Похороны кузнечика - [35]

Шрифт
Интервал

– Мадам Баттерфляй...

– И-та-та-тати... Утамле-е-е-онное соонцеэ...

– Через несколько минут продолжение передачи, – это басит старая Магда, дублируя свой любимый слуховой аппаратик, висящий ладанкой, таким мелким портсигарчиком на ее шее и могущий работать, как я уже говорил, в режиме приемника, только стоит повернуть маленький рычажок, совсем маленький, ну не больше заусеницы.

Почему-то вспомнил, с каким прозрачным, голубоватым, с каким-то нарочито-небесным перманентом приходила бабушка из парикмахерской, как старый ангел.

Вспомнил отчего-то ее рассказ о том, как в начале тридцатых на остановке трамвая с ней заговорила, ни с того ни с сего, крепкая (да-да, именно так бабушка и сказала – крепкая) женщина: давайте, мол, познакомимся, вы такая молодая и красивая.

Бабушка потом добавила, что знакомство состоялось – карты там, липкое сладкое вино, и что у женщин иногда так бывает.

28

***

– Да, вот представьте себе!

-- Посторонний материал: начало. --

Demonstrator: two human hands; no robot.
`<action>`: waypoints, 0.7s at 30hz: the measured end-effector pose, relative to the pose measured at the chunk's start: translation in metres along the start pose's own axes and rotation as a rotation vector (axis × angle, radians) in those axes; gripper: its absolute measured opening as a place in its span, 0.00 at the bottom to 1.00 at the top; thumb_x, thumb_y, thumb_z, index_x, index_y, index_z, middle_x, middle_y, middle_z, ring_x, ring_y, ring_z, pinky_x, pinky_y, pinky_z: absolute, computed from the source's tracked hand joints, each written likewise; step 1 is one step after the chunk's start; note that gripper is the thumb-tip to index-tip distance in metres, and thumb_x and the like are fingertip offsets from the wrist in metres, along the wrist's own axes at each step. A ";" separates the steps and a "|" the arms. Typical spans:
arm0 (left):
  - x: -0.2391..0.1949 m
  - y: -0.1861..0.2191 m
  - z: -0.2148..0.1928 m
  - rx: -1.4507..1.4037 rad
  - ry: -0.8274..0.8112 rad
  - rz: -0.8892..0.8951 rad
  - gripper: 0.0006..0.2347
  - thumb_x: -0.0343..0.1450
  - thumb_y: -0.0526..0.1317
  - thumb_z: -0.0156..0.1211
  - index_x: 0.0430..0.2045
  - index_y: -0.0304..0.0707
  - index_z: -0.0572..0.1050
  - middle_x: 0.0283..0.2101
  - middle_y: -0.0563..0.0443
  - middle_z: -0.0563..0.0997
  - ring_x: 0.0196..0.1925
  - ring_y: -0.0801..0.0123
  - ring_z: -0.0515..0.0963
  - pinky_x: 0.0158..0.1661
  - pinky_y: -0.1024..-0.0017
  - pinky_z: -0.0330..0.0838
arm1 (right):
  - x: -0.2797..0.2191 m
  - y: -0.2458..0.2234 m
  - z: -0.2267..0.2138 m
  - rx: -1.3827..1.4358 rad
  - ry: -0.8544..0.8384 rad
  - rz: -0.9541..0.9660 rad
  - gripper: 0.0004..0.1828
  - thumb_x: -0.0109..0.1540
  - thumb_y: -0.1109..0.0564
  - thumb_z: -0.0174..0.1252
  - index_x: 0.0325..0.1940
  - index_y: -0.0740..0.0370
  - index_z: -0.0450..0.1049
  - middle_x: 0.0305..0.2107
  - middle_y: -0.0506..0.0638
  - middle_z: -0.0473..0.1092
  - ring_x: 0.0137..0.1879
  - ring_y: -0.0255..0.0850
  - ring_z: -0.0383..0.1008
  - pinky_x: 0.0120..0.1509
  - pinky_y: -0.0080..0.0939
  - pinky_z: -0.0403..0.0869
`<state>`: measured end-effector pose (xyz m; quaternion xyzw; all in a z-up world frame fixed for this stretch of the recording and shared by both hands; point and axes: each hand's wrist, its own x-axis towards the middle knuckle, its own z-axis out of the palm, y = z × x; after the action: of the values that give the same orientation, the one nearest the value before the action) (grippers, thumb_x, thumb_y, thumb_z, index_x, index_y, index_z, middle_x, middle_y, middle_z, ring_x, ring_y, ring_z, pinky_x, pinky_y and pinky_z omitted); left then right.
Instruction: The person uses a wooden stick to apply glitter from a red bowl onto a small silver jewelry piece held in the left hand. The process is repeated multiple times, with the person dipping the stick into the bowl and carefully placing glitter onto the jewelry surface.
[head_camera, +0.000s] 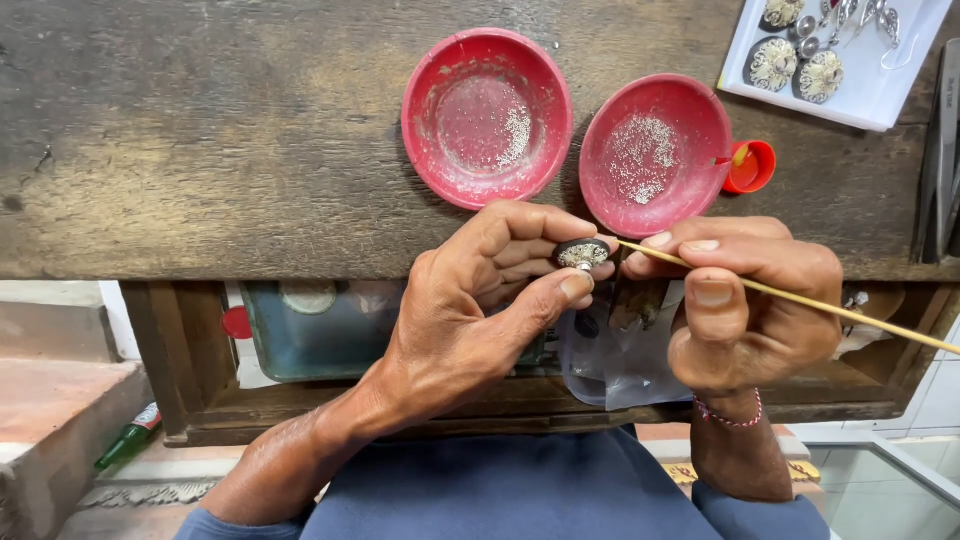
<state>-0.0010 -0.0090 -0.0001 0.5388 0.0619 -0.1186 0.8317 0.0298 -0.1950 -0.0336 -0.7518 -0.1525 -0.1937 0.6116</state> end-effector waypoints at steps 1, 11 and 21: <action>0.000 -0.001 0.000 0.002 0.001 0.000 0.11 0.74 0.31 0.59 0.50 0.31 0.71 0.48 0.39 0.83 0.52 0.62 0.87 0.55 0.71 0.85 | 0.000 0.000 -0.002 0.002 0.001 0.000 0.12 0.70 0.54 0.54 0.41 0.67 0.69 0.30 0.64 0.71 0.29 0.49 0.78 0.35 0.36 0.77; -0.001 0.000 0.002 0.011 0.011 -0.001 0.12 0.74 0.31 0.60 0.50 0.31 0.71 0.48 0.40 0.83 0.54 0.61 0.86 0.54 0.70 0.86 | 0.000 -0.004 -0.009 -0.027 -0.066 0.039 0.10 0.70 0.56 0.53 0.42 0.67 0.68 0.32 0.64 0.71 0.32 0.49 0.79 0.38 0.37 0.79; -0.003 -0.002 -0.001 0.045 -0.039 0.038 0.13 0.75 0.31 0.59 0.54 0.33 0.71 0.53 0.43 0.82 0.53 0.61 0.88 0.59 0.71 0.82 | 0.002 -0.003 -0.009 0.012 -0.096 0.053 0.09 0.70 0.56 0.54 0.43 0.67 0.70 0.33 0.62 0.73 0.32 0.48 0.80 0.39 0.38 0.81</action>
<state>-0.0044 -0.0087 -0.0020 0.5561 0.0328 -0.1143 0.8226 0.0295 -0.2037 -0.0280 -0.7602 -0.1630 -0.1401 0.6131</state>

Мне достаточно только снять трубку, чтобы нам с Магдочкой дали отдельную двухкомнатную со всеми удобствами... Так-то!

***

– Я тебе никогда не прощу, Лизочка, как мой Петрик жил с твоей соседкой, пока я в двадцать третьем в Польше была...

– Да Лизочка умерла.

– Все равно не прощу...

***

– Ой, боюсь, ах, мы опять опоздаем, опоздаем, опоздаем...

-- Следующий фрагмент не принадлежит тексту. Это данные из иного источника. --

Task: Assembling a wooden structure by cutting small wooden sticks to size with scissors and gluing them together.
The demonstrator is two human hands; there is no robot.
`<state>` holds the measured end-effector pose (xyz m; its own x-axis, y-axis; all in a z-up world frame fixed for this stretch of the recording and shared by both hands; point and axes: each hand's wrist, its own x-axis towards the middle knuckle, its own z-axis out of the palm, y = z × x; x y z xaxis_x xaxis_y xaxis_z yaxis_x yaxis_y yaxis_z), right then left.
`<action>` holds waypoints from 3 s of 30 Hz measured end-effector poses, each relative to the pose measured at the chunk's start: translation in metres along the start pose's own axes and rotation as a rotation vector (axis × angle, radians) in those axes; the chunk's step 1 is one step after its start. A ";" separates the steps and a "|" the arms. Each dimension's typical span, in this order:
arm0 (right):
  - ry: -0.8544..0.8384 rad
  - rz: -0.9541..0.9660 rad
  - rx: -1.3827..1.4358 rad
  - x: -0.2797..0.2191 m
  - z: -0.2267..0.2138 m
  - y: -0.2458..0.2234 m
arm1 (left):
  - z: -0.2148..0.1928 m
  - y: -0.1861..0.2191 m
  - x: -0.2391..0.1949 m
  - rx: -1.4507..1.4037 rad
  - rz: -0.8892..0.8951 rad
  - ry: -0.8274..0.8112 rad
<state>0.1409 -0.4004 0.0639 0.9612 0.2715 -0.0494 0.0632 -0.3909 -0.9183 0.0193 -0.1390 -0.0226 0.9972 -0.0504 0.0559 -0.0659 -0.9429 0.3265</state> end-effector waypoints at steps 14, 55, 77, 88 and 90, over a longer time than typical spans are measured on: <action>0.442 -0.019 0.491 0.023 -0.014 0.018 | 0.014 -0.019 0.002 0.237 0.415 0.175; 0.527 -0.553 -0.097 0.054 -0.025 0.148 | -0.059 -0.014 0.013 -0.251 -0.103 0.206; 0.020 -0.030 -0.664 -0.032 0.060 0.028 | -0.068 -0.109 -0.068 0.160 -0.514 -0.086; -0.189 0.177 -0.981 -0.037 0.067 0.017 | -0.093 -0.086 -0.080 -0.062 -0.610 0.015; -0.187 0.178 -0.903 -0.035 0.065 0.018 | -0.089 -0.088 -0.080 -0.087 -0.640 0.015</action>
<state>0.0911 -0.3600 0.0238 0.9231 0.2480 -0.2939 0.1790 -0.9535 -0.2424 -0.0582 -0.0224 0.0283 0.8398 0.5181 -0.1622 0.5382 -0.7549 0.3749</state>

– А куда вы, тетя Магда, едете?

– Да в Саратов, там моя племянница живет. Хоро-ошая. Руки у нее золотые. Ой, боюсь, опоздаем на часовой, ну не проспать бы на трехчасовой.

– Ну, спите-спите, не бойтесь, я вас разбужу, – говорит ей, уже впадающей в глубокую дрему, моя мамочка.

***

– Да не выписывайте вы меня из дома престарелых... – бубнит старая Магда маме.

– Нет, не будем выписывать.

– Тут чисто, хорошо, кормят, все мне подают. Газеты есть.

***

– А чего-то чай такой черный, чего туда намешали-то?

***

– Я у нее пенсию последний год всю забирала. Оставлю пятерку рублями, а она порвет их мелко-мелко и дает мне иногда по клочку: «Купи себе, доченька, конфет...» – говорит мама.

***

– А что же это мы сегодня кушаем? Я забыла, как это называется, – бабушка указует средним перстом на тарелку с жаренной картошкой. – Это так вкусно...

*** – Откуда ж эта книжка? – принюхиваясь, спрашивает маму в сберкассе знакомая кассирша.

– Да, Галя, оттуда, откуда ты думаешь.

29

Уже совсем глубоким вечером, когда я забрел, впервые без дела выйдя из дома, в позднюю пельменную, где чуть пожуживала и дымила в углу кофеварка, то увидел сцену, напомнившую мне в который уже раз мои скучные мысли об иссякании и исчезновении.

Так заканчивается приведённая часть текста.